Cyril Chapman Longden, KPM, (1873–1913) was the sixth British colonial Inspector-General of Police in Ceylon (Sri Lanka).

Longden was born on 1 November 1873, the fourth child and second son of Sir James Robert Longden (1827–1891) and Alice Emily née Berridge (1846–1910). Sir James Longden was the Governor of Trinidad between 1870 and 1874, the Governor of British Guiana between 1874 and 1876, and the Governor of Ceylon until 1883.

Longden was the District Superintendent of Police, Madras Police.

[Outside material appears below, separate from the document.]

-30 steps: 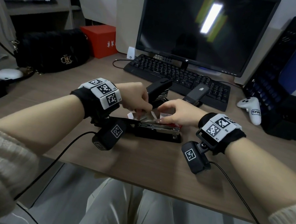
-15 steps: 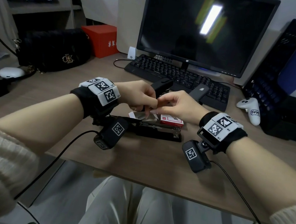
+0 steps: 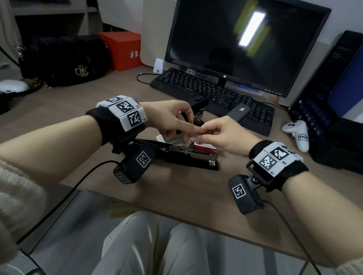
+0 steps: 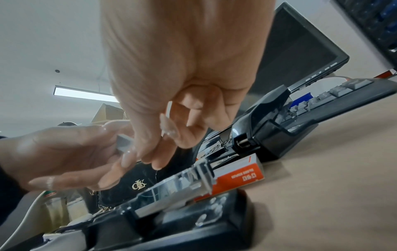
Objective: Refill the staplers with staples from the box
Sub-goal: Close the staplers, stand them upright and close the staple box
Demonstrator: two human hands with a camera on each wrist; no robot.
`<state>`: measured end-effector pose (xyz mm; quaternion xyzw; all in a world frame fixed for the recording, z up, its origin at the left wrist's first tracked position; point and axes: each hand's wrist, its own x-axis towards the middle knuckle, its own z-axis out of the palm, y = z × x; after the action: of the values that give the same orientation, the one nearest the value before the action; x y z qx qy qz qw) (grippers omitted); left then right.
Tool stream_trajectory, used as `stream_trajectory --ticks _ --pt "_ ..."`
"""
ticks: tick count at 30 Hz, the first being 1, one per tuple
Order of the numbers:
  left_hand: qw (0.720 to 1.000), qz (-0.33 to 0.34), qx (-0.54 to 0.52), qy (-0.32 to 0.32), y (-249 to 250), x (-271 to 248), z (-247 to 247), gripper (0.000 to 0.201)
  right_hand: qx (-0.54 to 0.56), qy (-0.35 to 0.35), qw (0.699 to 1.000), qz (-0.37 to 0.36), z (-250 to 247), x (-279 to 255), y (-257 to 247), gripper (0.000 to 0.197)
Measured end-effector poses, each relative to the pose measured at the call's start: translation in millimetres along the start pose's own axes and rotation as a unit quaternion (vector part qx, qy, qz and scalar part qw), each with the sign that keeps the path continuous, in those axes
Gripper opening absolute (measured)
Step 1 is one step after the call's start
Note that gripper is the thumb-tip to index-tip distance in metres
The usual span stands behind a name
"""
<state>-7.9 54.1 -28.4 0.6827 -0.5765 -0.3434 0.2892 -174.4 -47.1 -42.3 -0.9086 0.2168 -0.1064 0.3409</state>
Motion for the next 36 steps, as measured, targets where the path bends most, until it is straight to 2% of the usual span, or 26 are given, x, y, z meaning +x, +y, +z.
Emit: stream_trajectory --ticks 3,5,7,11,19,26,30,33,36 --pt "0.994 0.025 0.104 0.027 -1.8 0.9 1.3 0.039 0.002 -0.011 1.0 -0.007 -1.0 -1.2 0.8 0.034" --pt "0.99 0.042 0.137 0.004 -1.0 -0.4 2.5 0.043 0.01 -0.01 1.0 -0.006 -1.6 -2.7 -0.6 0.04" --pt "0.99 0.046 0.13 -0.013 -0.3 -1.5 4.0 0.05 0.016 -0.006 1.0 -0.005 -2.4 -4.2 -1.7 0.046" --pt "0.995 0.031 0.093 0.004 -0.7 -0.7 5.0 0.048 -0.006 0.017 1.0 0.004 -3.0 -6.7 -1.8 0.017" --pt "1.0 -0.023 0.006 0.017 -2.0 2.2 15.9 0.047 -0.043 0.123 0.991 -0.017 1.9 -12.5 -13.7 0.02" --pt "0.994 -0.058 0.088 -0.042 -5.9 -2.1 19.0 0.052 -0.126 0.06 0.99 -0.012 4.4 -18.5 -13.3 0.019" --pt "0.991 -0.066 0.115 -0.024 -8.9 -2.3 20.3 0.052 -0.16 0.049 0.986 0.004 5.1 -18.1 -6.3 0.017" --pt "0.989 -0.062 0.13 -0.017 -10.1 -2.1 19.5 0.048 -0.18 0.037 0.983 0.021 7.1 -15.3 0.2 0.009" --pt "0.987 -0.056 0.15 -0.016 -10.7 -1.1 19.8 0.046 -0.197 0.034 0.98 0.02 8.2 -13.1 2.8 0.012"
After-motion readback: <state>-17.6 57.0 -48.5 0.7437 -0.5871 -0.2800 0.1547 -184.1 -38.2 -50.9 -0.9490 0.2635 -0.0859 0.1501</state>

In 1905 the position of Inspector-General of Police and Prisons in Ceylon, was separated into two posts with the incumbent Major Albert Walter De Wilton continuing in the Prisons role and Longden, on loan from India, appointed as Inspector General of Police of Ceylon. Longden was instrumental in establishing a Police Training School for new recruits and a Criminal Investigation Department.

In 1910 Ivor Edward David was appointed as Inspector General of Police and Longden returned to his position in Madras.

In 1911 he was awarded the King's Police Medal, whilst he was the District Superintendent of Police, Indian Police, Madras.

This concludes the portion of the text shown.